_WORK INSTRUCTIONS_
Using the listing below, copy every line that mentions "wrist".

_GIVEN INFORMATION_

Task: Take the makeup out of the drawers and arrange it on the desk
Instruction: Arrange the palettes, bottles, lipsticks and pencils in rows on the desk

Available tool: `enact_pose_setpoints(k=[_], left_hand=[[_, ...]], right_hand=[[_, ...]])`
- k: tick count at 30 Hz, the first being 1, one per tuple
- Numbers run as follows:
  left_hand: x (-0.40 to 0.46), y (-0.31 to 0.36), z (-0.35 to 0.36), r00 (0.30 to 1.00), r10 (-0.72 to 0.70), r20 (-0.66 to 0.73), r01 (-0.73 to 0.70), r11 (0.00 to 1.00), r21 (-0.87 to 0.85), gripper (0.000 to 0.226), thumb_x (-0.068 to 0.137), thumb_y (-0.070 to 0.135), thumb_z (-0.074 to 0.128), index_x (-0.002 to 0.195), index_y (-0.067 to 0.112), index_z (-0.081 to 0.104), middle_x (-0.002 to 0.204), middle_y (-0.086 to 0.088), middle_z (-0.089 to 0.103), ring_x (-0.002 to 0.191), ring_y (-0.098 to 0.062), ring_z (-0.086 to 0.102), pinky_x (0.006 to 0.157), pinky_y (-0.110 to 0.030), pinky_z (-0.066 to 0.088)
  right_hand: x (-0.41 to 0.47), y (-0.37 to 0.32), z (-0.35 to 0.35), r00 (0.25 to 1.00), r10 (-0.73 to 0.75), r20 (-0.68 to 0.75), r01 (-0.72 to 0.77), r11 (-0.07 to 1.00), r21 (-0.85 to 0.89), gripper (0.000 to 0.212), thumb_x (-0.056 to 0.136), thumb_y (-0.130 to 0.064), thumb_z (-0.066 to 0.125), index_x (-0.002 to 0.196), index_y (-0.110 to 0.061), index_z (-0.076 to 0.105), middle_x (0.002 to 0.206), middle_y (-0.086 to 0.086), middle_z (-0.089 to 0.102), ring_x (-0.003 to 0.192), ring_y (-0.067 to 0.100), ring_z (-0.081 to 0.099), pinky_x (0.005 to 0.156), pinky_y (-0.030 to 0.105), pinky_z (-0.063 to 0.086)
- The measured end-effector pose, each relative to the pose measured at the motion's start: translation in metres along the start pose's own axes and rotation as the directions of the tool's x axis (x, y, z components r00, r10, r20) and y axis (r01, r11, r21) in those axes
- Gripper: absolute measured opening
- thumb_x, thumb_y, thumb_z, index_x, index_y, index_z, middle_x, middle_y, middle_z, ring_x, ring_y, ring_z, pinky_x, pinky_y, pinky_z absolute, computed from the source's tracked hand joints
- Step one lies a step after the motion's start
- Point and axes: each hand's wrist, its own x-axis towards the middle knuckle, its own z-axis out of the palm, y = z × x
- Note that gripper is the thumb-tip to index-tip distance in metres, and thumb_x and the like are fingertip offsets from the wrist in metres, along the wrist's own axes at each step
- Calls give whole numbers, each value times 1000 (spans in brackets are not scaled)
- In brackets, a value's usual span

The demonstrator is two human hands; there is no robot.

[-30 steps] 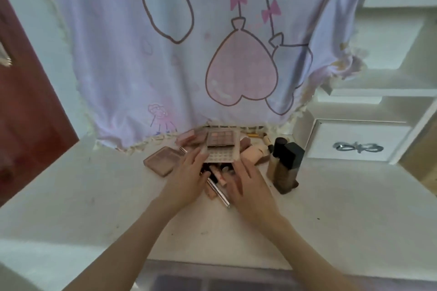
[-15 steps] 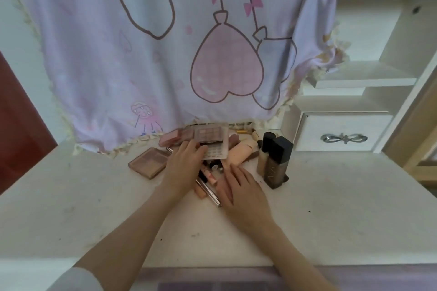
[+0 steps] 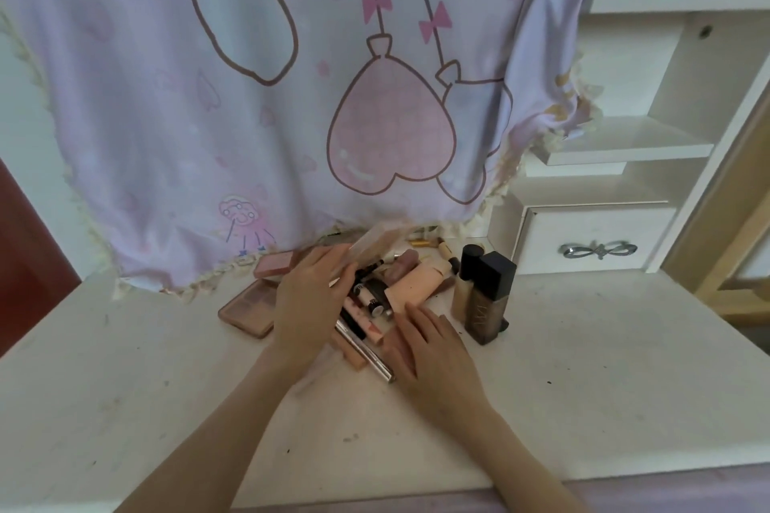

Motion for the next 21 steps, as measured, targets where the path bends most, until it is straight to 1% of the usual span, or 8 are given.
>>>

_REPLY_
- Point and axes: each hand's wrist, its own x-axis towards the middle knuckle, its own z-axis out of the palm, y = z × x
- Note that gripper is the thumb-tip to index-tip distance in metres, and thumb_x and the like are fingertip offsets from the wrist in metres, along the wrist's own axes at each step

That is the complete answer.